The Inflation Reduction Act debates of 2021-2022 provided a live test case. The IRA's clean energy provisions, tax credits for EVs, renewable energy investment, and manufacturing incentives, were supported by technology and consumer goods companies and opposed or sought to be modified by fossil fuel interests through the API and Chamber of Commerce. Companies that had published net-zero commitments and were members of the Chamber were, through their dues, funding Chamber lobbying against IRA provisions that would have been necessary for those commitments to be achievable.

Several European multinationals represent the exception worth noting. Unilever resigned from the FoodDrinkEurope trade association in part over climate policy positions. Nestle has published disclosures of its trade association memberships and documented which associations have climate positions inconsistent with its own. Apple resigned from the US Chamber of Commerce in 2009 over the Chamber's opposition to climate legislation, one of the earliest and most prominent corporate exits from a trade association on climate grounds.

The disclosure gap is an accountability gap. Most companies don't publish the total amount they contribute to trade associations, making it difficult to calculate how much of any given company's corporate spending goes to fund climate-obstructive lobbying. InfluenceMap's methodology uses membership data and assessed trade association lobbying budgets to estimate the proportional contribution, but the underlying financial data is not disclosed by most companies.

The TCFD framework and the now-abandoned SEC climate disclosure rule both contemplated some form of governance disclosure about climate lobbying alignment.

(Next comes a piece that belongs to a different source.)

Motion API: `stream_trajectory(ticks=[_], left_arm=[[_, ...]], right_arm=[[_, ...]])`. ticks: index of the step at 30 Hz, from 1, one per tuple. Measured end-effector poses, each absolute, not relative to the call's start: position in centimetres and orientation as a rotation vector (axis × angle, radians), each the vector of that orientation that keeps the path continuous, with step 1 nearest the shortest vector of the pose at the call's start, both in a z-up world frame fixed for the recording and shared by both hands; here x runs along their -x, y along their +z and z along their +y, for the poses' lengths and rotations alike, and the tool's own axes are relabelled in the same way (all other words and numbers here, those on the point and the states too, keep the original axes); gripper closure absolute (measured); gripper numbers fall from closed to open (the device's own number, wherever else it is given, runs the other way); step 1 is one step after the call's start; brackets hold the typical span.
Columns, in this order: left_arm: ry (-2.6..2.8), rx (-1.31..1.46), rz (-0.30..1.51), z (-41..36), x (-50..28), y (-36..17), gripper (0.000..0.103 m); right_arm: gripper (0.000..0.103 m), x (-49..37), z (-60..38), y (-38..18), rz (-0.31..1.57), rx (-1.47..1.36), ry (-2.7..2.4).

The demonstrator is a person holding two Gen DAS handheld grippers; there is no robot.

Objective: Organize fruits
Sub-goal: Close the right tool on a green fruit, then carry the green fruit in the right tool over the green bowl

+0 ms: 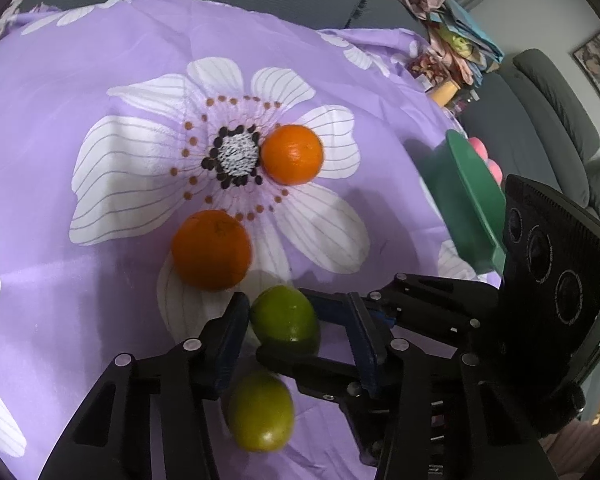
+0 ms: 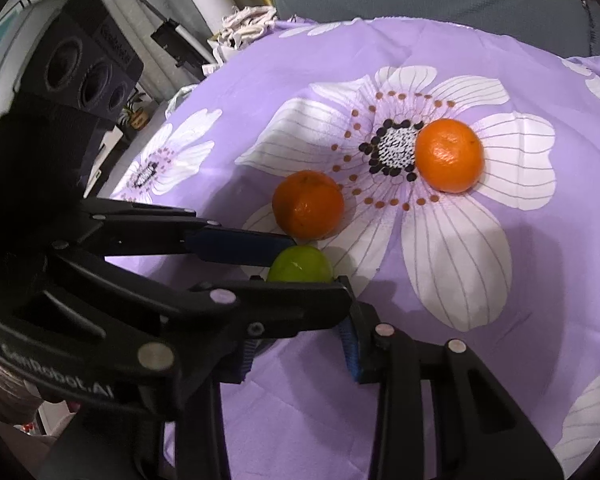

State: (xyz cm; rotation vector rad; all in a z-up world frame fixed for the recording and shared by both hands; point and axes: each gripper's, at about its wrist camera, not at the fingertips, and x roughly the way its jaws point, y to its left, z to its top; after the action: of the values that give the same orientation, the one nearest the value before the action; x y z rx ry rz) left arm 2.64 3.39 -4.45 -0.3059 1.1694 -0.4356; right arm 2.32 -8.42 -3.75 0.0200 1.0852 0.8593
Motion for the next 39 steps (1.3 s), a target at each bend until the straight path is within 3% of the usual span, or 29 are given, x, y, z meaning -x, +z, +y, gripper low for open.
stream_trajectory(ticks=[10, 29, 39], left_arm=[[-0.51, 0.257, 1.105, 0.0, -1.5, -2.0, 0.065], [-0.697, 0.067, 0.99, -11.4, -4.3, 4.1, 0.067], [-0.811, 0.022, 1.026, -18.4, -6.7, 3.9, 0.067]], right_arm=[[0.067, -0.2, -12.5, -1.1, 0.979, -0.02, 0.808], [0.067, 0.5, -22.9, 4.2, 0.77, -0.102, 0.591], [0.067, -0.2, -29.7, 4.2, 0.733, -0.164, 0.443]])
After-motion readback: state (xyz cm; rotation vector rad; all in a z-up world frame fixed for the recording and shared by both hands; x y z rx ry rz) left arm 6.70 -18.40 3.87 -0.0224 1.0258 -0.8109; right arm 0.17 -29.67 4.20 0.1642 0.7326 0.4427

That disclosure would have created an external pressure to resolve the divergence between corporate climate pledges and trade association memberships. The rule's abandonment removed that pressure at the federal level.

The WokeCorp assessment

The methodology. InfluenceMap's analysis is grounded in disclosed public records -- lobbying registrations and regulatory comments that the companies themselves filed. It is not based on inference about intent. The gap it measures is real and documentable.

The structural dynamic. The trade association mechanism creates a structural incentive for the gap to persist. Companies can maintain net-zero pledges for investor and reputational purposes while collectively, through industry associations, lobbying against the policy framework those pledges require. This doesn't require cynical intent -- it's an institutional equilibrium where each action (the pledge, the trade association membership) is independently defensible.

The "aligned" exceptions. Some companies have taken active steps to reduce their trade association gap. Apple resigned from the US Chamber of Commerce over climate positions. A number of European multinationals have reviewed their trade association memberships against their climate commitments and either exited associations or publicly disclosed the conflicts. These are exceptions worth noting.


Sources

  • InfluenceMap, "Corporate Climate Accountability Monitor," 2023 and 2024 editions. Verified June 2026.
  • InfluenceMap, "Big Oil's Real Agenda on Climate Change 2022." Verified June 2026.
  • InfluenceMap, "US Chamber of Commerce Climate Policy Footprint," 2024. Verified June 2026.